President of Mexico from 1859 to 1860

Miguel Gregorio de la Luz Atenógenes Miramón y Tarelo, known as Miguel Miramón (29 September 1831 – 19 June 1867), was a Mexican conservative general who disputed the Mexican presidency with Benito Juárez at the age of 27 during the Reform War, serving between February 1859 and December 1860. He was the first Mexican president to be born after the Mexican War of Independence.

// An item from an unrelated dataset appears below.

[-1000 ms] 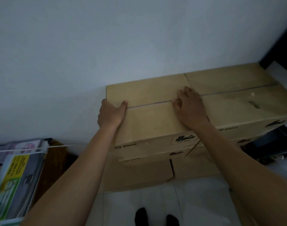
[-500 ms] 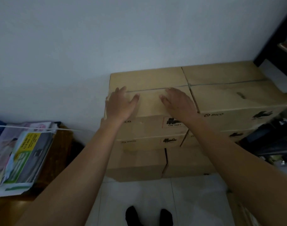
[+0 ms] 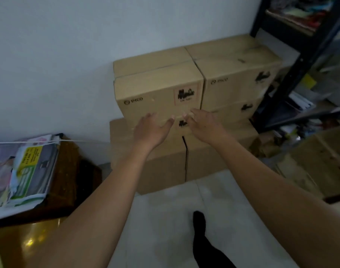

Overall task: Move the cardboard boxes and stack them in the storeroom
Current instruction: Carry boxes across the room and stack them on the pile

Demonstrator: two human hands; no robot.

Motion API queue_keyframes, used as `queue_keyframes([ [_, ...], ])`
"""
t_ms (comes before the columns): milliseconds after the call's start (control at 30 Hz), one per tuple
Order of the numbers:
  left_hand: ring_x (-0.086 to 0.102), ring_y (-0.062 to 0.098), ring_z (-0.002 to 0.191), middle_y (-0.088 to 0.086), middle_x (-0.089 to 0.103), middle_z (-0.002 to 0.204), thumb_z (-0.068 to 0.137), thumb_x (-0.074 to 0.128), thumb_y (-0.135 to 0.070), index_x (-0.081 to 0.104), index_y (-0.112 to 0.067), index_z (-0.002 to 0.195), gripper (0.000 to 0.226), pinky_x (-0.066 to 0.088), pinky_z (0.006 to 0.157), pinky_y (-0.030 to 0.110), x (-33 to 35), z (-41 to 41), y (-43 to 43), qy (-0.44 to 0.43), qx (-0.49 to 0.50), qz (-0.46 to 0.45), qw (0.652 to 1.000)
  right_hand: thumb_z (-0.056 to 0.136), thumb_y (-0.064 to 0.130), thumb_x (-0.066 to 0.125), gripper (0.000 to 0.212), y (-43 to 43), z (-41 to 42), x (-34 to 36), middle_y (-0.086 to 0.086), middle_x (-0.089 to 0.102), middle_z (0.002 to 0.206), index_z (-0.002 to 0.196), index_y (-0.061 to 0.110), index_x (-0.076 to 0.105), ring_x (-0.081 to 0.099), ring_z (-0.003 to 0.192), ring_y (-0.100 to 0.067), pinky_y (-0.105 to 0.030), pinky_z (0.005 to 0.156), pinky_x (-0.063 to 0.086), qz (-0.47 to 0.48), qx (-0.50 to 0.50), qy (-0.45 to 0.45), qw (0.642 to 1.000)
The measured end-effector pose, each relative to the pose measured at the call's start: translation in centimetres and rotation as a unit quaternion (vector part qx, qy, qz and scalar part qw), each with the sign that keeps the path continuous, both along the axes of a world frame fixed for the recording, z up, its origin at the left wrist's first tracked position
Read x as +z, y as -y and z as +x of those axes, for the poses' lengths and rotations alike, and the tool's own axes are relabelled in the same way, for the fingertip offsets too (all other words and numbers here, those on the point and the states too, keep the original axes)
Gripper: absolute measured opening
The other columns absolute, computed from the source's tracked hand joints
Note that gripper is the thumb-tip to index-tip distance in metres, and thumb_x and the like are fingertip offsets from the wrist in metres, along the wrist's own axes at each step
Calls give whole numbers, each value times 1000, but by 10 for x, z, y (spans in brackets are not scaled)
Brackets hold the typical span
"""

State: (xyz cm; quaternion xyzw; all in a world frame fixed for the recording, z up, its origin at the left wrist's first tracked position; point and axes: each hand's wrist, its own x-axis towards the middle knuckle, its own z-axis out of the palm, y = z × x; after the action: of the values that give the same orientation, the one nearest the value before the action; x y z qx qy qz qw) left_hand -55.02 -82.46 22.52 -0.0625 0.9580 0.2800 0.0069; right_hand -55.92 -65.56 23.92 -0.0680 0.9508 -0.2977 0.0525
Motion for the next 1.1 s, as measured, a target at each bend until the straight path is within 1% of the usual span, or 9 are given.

A cadet in military school at the beginning of the Mexican–American War, Miramón saw action at the Battle of Molino del Rey and the Battle of Chapultepec during the American invasion of Mexico City. After the triumph of the liberal Plan of Ayutla in 1855, Miramón participated in a series of conservative counter coups until his efforts merged with the wider Reform War led by conservative president Félix María Zuloaga. The first year of the war was marked by a series of conservative victories achieved by Miramón, leading the press to dub him "Young Maccabee". After a moderate faction of conservatives overthrew Zuloaga in an effort to reach a compromise with liberals, a conservative junta of representatives elected Miramón as president. Miramón led the conservatives for the rest of the war, leading two sieges against the liberal capital of Veracruz, where Benito Juárez maintained his role as president of the Second Federal Republic. The second siege failed after Miramón's naval forces were intercepted by the United States Navy; and liberal victories accumulated hereafter, ending the war in 1860. Miramón escaped the country and went into exile in Europe, where he was received at the Spanish court.

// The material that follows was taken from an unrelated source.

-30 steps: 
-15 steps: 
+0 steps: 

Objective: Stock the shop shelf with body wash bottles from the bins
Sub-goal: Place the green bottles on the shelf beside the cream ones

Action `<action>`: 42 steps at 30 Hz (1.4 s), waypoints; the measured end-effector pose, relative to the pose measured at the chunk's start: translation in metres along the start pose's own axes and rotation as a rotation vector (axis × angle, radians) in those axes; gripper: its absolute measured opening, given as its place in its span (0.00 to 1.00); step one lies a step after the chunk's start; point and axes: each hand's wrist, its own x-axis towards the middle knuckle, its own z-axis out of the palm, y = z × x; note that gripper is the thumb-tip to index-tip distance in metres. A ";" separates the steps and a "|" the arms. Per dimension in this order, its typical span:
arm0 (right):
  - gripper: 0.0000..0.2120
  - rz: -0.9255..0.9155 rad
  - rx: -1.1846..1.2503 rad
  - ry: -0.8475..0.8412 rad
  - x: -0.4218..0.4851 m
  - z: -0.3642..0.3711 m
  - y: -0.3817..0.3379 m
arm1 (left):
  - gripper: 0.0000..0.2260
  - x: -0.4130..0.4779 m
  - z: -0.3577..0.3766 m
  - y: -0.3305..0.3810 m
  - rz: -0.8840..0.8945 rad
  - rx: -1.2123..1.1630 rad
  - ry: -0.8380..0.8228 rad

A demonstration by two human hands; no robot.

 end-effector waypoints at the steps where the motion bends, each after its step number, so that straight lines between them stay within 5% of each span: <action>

He returned to Mexico in 1862 during the early stages of the Second French intervention, offering his assistance to the Second Mexican Empire. Emperor Maximilian was a liberal and in order to diffuse conservative opposition to the Empire, he sent Miramón to Prussia, ostensibly to study military tactics. As the Empire began to falter, Miramón returned to Mexico, and joined Maximilian until the fall of the Second Mexican Empire in May 1867. The restored Mexican government had Miramón, Maximilian and Tomás Mejía court martialed and sentenced to death. They were shot on 19 June 1867.

==Early life==
Miramón was born in Mexico City on 29 September 1831, into a very traditional family of partial French heritage. His grandfather was from the province of Béarn. He was the son of Colonel Bernardo de Miramón and his wife Carmen Tarelo. He was one of twelve children and enrolled in the military college on 10 February 1846. The Mexican–American War broke out a few months later. As the Americans entered Mexico City, Miramón himself would join the fighting and during the first weeks of September in 1847, he saw action at the Battle of Molino del Rey and the Battle of Chapultepec, being wounded and being taken prisoner during the latter. He was released in June 1848 after the war had ended.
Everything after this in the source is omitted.